Wow, was für ein DEL-Start für die Eisbären. Nach der eher mauen Vorbereitung putzen sie in der leeren MB-Arena die zuletzt saustarken Pinguine aus  Bremerhaven 3:2 (1:1, 1:0, 1:1).

Was die Bären da gegen den MagentaCup-Finalisten (Halbfinale 6:2 gegen Mannheim, Endspiel 5:7 gegen München) aufs Eis bringen – Helm ab! Die Eisbären waren bei diesem Vorbereitungs-Turnier (vier Spiele, vier Pleiten) noch bestenfalls Sparringspartner für die Konkurrenz.

Doch nach der Corona-Quarantäne sind sie plötzlich wie ausgewechselt. Die Ordnung auf dem Eis ist um Klassen besser, das Spiel strukturierter, die Defensive steht, die Special Team funktionieren. Und wenn man noch draufpackt, dass das Team zuletzt nur dreimal zusammen trainiert hat und mit Marcel Noebels, Stefan Espeland, Nico Kinder (alle Trainingsrückstand) und Jonas Müller (gesperrt) noch vier Asse fehlen ...

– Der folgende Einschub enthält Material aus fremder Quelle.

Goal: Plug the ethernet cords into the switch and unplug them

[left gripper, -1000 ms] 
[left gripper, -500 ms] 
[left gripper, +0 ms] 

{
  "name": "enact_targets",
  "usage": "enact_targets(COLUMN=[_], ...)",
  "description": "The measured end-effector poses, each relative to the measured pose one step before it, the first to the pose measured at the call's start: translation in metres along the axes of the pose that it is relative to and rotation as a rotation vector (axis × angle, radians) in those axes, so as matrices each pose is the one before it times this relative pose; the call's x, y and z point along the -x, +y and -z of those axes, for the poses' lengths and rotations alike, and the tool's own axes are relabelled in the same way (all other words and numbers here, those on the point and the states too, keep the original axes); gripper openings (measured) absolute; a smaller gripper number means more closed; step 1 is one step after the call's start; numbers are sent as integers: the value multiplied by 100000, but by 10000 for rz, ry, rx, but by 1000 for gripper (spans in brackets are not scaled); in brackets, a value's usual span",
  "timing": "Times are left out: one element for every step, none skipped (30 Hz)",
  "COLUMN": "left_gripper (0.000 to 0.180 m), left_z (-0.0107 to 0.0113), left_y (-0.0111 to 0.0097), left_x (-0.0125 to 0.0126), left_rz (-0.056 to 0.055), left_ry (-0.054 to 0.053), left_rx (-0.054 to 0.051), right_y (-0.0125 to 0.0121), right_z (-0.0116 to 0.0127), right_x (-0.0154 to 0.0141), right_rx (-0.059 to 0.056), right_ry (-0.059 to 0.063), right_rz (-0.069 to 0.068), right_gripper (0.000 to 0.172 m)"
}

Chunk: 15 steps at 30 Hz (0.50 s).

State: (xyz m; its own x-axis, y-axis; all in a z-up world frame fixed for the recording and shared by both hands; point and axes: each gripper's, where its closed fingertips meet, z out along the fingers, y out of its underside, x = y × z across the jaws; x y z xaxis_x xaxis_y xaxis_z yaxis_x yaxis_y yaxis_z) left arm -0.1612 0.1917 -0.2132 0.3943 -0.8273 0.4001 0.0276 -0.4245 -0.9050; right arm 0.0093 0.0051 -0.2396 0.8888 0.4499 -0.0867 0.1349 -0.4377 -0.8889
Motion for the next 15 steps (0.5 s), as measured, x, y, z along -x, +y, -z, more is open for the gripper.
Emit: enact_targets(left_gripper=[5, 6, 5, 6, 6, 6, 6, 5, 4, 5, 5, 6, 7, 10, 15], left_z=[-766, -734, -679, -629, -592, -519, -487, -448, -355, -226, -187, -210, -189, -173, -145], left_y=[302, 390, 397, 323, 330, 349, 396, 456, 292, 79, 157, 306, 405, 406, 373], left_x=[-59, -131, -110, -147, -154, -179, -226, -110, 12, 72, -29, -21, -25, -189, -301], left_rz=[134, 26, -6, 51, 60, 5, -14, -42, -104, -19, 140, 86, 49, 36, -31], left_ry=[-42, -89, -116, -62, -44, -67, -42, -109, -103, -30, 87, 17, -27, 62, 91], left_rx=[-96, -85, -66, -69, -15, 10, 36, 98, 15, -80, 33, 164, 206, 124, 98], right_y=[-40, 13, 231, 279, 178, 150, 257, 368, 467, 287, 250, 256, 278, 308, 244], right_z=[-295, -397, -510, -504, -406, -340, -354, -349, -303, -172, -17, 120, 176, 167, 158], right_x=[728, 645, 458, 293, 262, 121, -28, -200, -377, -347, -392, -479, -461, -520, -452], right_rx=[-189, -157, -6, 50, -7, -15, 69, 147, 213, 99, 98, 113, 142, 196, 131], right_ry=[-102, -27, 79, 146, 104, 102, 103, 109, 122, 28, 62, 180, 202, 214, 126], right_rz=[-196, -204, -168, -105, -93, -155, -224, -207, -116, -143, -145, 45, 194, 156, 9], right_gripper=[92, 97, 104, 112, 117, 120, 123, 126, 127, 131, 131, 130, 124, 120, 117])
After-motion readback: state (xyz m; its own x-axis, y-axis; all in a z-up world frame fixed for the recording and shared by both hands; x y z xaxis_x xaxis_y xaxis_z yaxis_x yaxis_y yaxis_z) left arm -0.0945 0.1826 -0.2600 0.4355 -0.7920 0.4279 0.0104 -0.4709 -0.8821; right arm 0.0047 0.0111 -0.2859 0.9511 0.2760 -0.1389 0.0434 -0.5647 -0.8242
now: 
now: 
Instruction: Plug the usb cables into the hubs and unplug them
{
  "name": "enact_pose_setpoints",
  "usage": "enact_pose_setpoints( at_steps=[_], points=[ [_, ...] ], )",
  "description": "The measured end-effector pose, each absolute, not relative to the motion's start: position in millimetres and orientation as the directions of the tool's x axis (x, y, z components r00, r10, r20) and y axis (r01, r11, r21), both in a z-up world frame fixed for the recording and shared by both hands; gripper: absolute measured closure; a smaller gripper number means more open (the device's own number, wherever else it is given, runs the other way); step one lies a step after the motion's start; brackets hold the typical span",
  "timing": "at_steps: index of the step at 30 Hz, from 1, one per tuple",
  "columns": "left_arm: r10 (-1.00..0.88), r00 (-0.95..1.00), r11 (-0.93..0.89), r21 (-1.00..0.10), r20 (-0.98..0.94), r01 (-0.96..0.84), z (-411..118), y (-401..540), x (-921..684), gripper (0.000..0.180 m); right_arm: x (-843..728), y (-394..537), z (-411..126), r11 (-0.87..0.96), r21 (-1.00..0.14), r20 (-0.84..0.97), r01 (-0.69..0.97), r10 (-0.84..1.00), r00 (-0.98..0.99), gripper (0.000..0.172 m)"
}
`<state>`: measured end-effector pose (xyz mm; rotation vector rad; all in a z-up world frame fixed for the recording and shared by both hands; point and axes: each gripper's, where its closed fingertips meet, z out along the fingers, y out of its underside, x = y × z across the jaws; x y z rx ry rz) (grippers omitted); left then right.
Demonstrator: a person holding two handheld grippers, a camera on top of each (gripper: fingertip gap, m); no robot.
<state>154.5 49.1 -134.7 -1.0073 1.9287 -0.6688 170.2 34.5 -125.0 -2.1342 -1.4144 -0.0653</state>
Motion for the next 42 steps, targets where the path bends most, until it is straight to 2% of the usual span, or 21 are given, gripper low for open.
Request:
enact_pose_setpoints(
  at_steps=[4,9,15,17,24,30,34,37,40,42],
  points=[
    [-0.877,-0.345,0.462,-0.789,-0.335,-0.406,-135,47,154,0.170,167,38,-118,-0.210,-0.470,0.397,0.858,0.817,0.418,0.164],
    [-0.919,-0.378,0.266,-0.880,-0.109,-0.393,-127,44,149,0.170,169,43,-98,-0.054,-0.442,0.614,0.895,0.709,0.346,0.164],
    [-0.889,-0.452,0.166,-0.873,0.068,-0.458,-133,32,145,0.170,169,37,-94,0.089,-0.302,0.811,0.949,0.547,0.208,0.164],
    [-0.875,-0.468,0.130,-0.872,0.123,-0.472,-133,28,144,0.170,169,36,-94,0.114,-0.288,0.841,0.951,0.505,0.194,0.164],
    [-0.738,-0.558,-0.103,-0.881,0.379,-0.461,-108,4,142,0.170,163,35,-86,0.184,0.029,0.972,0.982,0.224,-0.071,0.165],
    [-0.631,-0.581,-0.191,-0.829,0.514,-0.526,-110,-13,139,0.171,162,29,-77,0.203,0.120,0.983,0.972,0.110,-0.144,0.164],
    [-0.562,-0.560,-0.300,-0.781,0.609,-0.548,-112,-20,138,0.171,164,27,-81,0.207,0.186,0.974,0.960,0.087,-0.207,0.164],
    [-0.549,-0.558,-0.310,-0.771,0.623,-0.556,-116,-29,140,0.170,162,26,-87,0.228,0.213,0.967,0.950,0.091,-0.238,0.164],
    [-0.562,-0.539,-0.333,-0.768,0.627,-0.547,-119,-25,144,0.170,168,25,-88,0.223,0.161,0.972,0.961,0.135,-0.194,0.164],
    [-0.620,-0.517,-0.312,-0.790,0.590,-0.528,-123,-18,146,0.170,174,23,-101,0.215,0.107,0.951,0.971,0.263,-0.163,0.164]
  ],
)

Die Neuen schlagen sofort ein

Großen Anteil am vor allem auch offensiven Aufschwung haben die drei neuen Stürmer. Giovanni Fiore ist pausenlos unterwegs, Kris Foucault hat Ideen, Matt White ist gleich der Chef im Ring. Noch wichtiger: sie treffen auch.

Beim 1:0 nach 121 Sekunden zimmert Foucault den Puck im Powerplay in den Winkel. White und Ryan McKiernan legten auf. Verteilte Rollen beim 2:1. Hier setzt Foucault Mark Zengerle in Szene, der bedient White – Rumms (38)!

Das zwischenzeitliche 1:1 (12.) von Carson McMillan ebenfalls in Überzahl  – geschenkt. Weil White noch Leo Pföderl bedient, der Fischtown-Goalie Brandon Maxwell zum 3:1 (52.) tunnelt. Der erneute Anschluss durch Niklas Andersen kommt 33 Sekunden vor der Schlusssirene zu spät. Der Rest ist EHC-Jubel.